The second case is when the enforced disappearance is perpetrated by “an organized armed group” when there is a link with a non-international conflict. The focus here is on the degree of organization and structuring of these private entities.
This view is currently the subject of a draft statement by the Committee on Enforced Disappearances. Obviously, in the two cases highlighted above, criminal liability should be incurred. Those responsible for the commission of enforced disappearances must be punished.
CONCLUSION
To conclude, I would say that this whole debate sometimes turns out to be very technical and even convoluted. However, we must never forget that behind these controversies there are always victims. The UN protection mechanisms are sometimes the only and last resort available to the families of the disappeared to clarify their fate and possibly save them from the horrors of torture or certain death. In this regard, the UN International Convention for the Protection of All Persons from Enforced Disappearance has so far received more than 1500 requests for urgent action. Of these more than 1500 cases, the committee was able to find 146 people, meaning that it saved their lives. But this proportion, even if we can congratulate ourselves on it, remains very modest. This modesty invites us both to remain vigilant and to continue to fight relentlessly against the scourge of enforced disappearances.
Mohammed Ayat is a member of the Board of Directors of the International Society of Criminology, a Doctor of Law and a university professor.
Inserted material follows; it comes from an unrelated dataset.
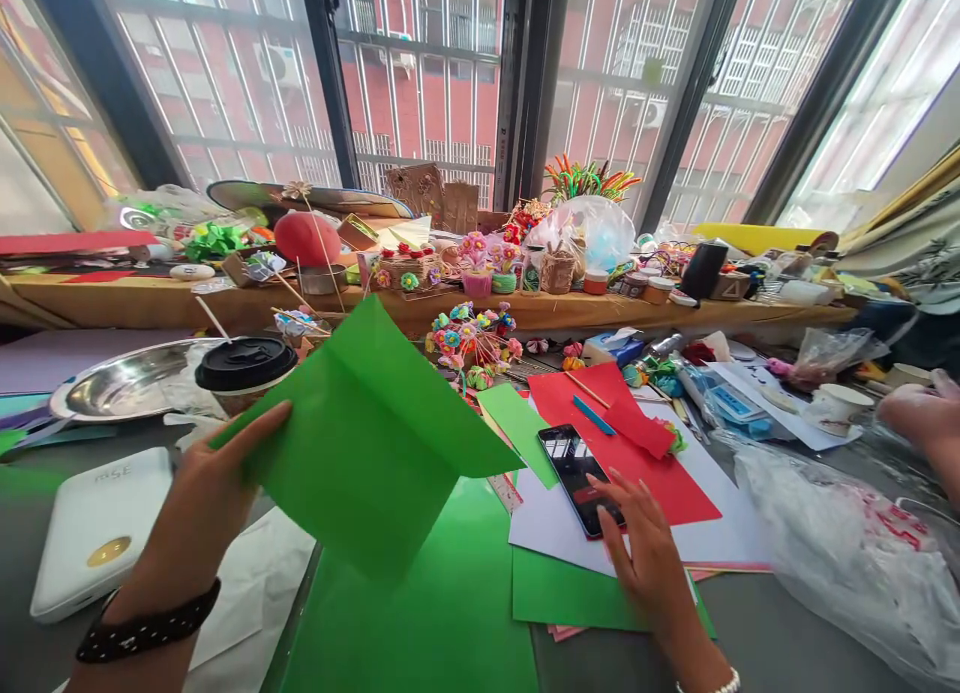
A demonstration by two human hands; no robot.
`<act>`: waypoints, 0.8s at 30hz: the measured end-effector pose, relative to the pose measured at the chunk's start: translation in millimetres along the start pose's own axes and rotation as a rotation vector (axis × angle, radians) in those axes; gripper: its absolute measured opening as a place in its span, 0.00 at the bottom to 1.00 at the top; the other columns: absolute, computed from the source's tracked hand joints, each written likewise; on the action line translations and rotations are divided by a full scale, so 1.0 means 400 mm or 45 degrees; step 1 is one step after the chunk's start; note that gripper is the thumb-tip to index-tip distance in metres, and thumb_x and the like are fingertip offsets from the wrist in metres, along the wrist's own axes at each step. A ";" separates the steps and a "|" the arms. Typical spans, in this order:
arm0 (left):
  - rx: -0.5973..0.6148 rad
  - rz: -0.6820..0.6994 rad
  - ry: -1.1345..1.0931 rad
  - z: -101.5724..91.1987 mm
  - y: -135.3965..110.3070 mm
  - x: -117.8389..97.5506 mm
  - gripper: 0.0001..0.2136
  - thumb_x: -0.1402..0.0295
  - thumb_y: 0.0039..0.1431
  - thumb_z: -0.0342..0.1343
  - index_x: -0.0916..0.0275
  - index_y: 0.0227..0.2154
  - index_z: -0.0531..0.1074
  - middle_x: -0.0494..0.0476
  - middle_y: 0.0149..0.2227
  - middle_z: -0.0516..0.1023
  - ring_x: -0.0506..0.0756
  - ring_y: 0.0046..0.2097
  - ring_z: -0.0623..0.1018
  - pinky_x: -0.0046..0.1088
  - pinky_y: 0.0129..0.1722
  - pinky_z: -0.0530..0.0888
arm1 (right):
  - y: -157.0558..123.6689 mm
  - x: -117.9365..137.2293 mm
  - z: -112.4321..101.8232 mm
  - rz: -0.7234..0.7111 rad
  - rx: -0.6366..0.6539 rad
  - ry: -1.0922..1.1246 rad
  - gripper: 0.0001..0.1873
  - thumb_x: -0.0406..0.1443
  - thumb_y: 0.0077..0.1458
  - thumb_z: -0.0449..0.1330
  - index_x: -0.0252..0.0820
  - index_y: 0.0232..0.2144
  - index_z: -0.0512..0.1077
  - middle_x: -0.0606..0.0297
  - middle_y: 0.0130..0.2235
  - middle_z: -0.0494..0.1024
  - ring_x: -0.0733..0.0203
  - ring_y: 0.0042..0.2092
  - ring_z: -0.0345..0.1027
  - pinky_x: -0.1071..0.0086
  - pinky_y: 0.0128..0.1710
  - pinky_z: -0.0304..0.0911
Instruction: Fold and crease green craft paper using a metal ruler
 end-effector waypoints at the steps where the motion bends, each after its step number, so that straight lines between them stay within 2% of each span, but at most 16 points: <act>1: 0.047 -0.088 -0.093 0.011 -0.003 0.025 0.15 0.72 0.31 0.59 0.57 0.29 0.76 0.51 0.40 0.75 0.59 0.40 0.74 0.32 0.41 0.70 | -0.017 -0.013 0.020 0.006 0.044 -0.038 0.15 0.38 0.55 0.47 0.45 0.45 0.61 0.62 0.47 0.70 0.51 0.54 0.56 0.51 0.52 0.51; 4: 0.127 -0.466 -0.378 0.062 -0.015 0.093 0.13 0.72 0.31 0.60 0.59 0.27 0.75 0.53 0.38 0.76 0.59 0.39 0.74 0.29 0.35 0.73 | -0.033 -0.023 0.056 -0.004 0.102 -0.114 0.19 0.41 0.55 0.48 0.43 0.48 0.58 0.60 0.50 0.68 0.50 0.57 0.51 0.48 0.55 0.42; 8: 0.152 -0.677 -0.474 0.122 -0.030 0.132 0.06 0.70 0.38 0.58 0.64 0.24 0.74 0.56 0.26 0.78 0.56 0.29 0.76 0.27 0.24 0.73 | -0.033 -0.027 0.059 0.004 0.068 -0.194 0.18 0.43 0.54 0.48 0.42 0.46 0.60 0.60 0.48 0.70 0.50 0.56 0.52 0.47 0.55 0.40; 13: 0.209 -1.033 -0.739 0.165 -0.060 0.168 0.07 0.73 0.40 0.59 0.66 0.27 0.73 0.55 0.25 0.78 0.53 0.26 0.76 0.24 0.25 0.73 | -0.045 -0.041 0.066 0.019 0.109 -0.275 0.17 0.45 0.54 0.49 0.43 0.42 0.63 0.61 0.45 0.72 0.51 0.53 0.58 0.46 0.55 0.39; 16: 0.216 -1.113 -0.698 0.171 -0.068 0.182 0.10 0.72 0.39 0.60 0.67 0.29 0.73 0.55 0.23 0.77 0.53 0.24 0.76 0.25 0.24 0.73 | -0.048 -0.045 0.070 0.036 0.124 -0.274 0.17 0.46 0.54 0.49 0.43 0.42 0.63 0.61 0.45 0.72 0.51 0.52 0.58 0.46 0.55 0.39; 19: 0.210 -1.106 -0.691 0.169 -0.069 0.184 0.10 0.71 0.38 0.61 0.66 0.29 0.73 0.55 0.23 0.77 0.54 0.24 0.76 0.26 0.25 0.72 | -0.048 -0.044 0.071 0.039 0.124 -0.261 0.18 0.46 0.54 0.49 0.43 0.42 0.63 0.61 0.45 0.72 0.51 0.52 0.58 0.46 0.54 0.39; 24: 0.299 -1.016 -0.698 0.170 -0.071 0.180 0.14 0.67 0.39 0.60 0.63 0.33 0.73 0.56 0.30 0.79 0.60 0.35 0.77 0.29 0.30 0.72 | -0.047 -0.043 0.070 0.029 0.121 -0.257 0.18 0.46 0.54 0.48 0.43 0.43 0.62 0.61 0.45 0.72 0.50 0.52 0.59 0.46 0.54 0.40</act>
Point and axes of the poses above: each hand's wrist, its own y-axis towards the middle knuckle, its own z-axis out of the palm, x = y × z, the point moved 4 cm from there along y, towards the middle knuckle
He is a lawyer at the Bar of Rabat, accredited before the International Criminal Court (ICC) since 2021. He was a senior legal advisor at the International Criminal Tribunal for Rwanda (1997–2012), a Special Adviser to the Prosecutor at the ICC (2013–2021), a former member of the UN Human Rights Committee (2009–2010), a former special rapporteur on the situation of human rights in Côte d’Ivoire (2014–2016), and a former Chair and now Vice-Chair of the Committee on Enforced Disappearances.